## [WHAT YOU HAVE TO DO]
Work out how many lines in the entries contain the string "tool", and give nothing but that number.

Records from a data source:
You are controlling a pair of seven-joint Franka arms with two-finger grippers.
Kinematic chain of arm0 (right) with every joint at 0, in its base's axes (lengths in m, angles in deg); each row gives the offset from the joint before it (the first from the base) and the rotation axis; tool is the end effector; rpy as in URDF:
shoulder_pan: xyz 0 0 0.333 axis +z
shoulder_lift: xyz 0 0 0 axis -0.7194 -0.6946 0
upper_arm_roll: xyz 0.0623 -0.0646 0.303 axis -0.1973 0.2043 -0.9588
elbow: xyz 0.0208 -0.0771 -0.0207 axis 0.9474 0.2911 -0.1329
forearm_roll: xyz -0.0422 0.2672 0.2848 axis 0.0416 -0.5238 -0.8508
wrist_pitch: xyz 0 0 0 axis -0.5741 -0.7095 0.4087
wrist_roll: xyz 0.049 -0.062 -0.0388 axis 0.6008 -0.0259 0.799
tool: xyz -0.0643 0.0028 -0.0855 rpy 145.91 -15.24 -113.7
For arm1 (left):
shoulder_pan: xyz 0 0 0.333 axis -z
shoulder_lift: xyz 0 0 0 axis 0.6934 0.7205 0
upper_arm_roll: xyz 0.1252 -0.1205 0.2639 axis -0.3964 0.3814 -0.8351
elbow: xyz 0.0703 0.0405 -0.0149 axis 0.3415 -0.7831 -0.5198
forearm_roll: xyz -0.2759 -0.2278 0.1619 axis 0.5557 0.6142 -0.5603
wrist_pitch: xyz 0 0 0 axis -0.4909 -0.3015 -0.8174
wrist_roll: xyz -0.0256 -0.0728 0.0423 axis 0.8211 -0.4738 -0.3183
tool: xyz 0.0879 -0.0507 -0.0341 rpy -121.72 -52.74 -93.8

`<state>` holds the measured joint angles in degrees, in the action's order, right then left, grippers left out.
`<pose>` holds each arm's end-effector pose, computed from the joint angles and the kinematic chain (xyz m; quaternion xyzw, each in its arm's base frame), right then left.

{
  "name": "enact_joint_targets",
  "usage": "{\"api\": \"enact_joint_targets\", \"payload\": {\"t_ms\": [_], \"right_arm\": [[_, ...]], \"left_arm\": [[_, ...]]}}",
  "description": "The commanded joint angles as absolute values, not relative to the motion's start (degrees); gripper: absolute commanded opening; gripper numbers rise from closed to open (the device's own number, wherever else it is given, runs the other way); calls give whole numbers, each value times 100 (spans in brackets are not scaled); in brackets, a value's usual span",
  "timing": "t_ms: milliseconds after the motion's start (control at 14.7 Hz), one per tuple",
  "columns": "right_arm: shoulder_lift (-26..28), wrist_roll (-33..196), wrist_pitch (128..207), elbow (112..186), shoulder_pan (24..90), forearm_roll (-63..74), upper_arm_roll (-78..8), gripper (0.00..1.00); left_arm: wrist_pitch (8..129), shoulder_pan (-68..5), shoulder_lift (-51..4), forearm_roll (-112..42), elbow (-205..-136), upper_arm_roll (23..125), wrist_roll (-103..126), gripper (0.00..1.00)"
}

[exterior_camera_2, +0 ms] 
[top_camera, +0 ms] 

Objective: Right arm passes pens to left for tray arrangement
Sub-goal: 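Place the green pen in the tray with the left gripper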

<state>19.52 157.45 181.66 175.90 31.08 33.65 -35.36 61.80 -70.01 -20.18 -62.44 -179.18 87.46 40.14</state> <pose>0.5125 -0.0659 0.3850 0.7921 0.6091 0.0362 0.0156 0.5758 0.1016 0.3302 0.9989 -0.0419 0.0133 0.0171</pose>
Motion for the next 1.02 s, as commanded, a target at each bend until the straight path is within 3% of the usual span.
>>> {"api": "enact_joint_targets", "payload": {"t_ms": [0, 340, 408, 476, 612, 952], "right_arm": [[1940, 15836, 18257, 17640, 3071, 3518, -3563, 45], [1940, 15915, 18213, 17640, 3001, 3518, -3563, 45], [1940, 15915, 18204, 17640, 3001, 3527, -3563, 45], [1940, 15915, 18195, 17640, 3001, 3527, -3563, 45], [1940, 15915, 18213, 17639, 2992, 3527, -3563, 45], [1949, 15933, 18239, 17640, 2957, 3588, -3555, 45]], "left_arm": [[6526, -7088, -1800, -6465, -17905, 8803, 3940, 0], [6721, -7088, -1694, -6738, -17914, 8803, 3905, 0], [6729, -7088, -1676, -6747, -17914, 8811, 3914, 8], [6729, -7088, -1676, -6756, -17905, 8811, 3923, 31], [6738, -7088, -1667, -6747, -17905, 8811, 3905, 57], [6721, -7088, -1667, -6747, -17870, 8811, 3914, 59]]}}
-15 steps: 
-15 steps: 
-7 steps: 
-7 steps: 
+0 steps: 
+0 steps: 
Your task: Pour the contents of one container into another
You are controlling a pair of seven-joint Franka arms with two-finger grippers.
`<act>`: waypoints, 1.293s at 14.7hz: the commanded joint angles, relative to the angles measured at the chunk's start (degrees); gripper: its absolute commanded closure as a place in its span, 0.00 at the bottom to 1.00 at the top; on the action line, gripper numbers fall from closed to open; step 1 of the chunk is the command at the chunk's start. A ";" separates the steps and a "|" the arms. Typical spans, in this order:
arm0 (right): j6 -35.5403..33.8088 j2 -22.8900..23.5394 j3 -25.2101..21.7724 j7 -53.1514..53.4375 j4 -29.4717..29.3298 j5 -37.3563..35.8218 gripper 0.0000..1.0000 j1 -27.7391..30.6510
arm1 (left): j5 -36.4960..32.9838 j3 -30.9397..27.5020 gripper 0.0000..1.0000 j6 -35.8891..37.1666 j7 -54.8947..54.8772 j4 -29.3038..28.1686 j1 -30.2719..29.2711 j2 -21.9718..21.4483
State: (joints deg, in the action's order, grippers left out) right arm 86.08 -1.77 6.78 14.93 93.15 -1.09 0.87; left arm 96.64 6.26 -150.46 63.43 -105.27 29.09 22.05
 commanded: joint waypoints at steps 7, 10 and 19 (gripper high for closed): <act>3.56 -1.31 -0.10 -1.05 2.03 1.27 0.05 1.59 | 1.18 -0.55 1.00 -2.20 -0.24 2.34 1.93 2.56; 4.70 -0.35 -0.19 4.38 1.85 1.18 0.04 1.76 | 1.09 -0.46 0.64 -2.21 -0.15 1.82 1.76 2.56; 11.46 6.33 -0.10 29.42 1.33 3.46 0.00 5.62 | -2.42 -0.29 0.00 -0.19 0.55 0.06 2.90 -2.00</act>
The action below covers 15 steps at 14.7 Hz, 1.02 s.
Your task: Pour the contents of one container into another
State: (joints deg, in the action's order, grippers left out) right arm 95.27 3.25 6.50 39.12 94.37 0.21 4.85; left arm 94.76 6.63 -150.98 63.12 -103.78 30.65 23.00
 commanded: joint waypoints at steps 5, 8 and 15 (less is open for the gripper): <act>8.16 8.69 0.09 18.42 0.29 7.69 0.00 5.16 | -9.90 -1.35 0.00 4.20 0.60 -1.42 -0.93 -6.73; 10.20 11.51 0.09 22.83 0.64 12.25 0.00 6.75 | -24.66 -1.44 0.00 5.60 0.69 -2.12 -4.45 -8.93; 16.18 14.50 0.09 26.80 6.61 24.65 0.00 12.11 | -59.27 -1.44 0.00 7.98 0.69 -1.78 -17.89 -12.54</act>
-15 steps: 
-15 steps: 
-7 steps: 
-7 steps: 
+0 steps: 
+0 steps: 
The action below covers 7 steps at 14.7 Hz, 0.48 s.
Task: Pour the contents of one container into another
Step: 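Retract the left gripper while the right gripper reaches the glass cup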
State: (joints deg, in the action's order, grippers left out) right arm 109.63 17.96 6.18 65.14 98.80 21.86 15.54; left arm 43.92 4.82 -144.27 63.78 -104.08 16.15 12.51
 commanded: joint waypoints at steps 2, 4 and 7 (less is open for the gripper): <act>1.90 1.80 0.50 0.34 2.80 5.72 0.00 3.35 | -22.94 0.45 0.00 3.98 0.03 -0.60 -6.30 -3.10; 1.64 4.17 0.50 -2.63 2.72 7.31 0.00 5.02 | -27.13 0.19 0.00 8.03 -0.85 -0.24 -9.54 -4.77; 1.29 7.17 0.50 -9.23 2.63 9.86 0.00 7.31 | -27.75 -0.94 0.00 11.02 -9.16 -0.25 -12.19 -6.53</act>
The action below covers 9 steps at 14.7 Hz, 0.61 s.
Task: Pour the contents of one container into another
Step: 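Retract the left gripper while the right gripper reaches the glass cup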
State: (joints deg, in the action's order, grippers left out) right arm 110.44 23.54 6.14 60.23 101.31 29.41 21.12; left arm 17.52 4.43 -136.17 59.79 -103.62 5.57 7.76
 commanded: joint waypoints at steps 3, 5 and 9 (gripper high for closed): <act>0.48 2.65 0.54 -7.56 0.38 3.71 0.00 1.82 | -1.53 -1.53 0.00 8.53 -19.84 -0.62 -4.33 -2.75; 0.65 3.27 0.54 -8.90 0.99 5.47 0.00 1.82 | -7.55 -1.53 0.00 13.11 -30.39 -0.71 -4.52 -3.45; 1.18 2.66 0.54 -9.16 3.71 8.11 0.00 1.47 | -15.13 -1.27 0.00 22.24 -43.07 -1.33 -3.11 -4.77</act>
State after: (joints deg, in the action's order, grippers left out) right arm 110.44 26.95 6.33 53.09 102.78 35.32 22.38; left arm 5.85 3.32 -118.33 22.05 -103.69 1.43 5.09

## [OUTPUT FOR THIS EXERCISE]
3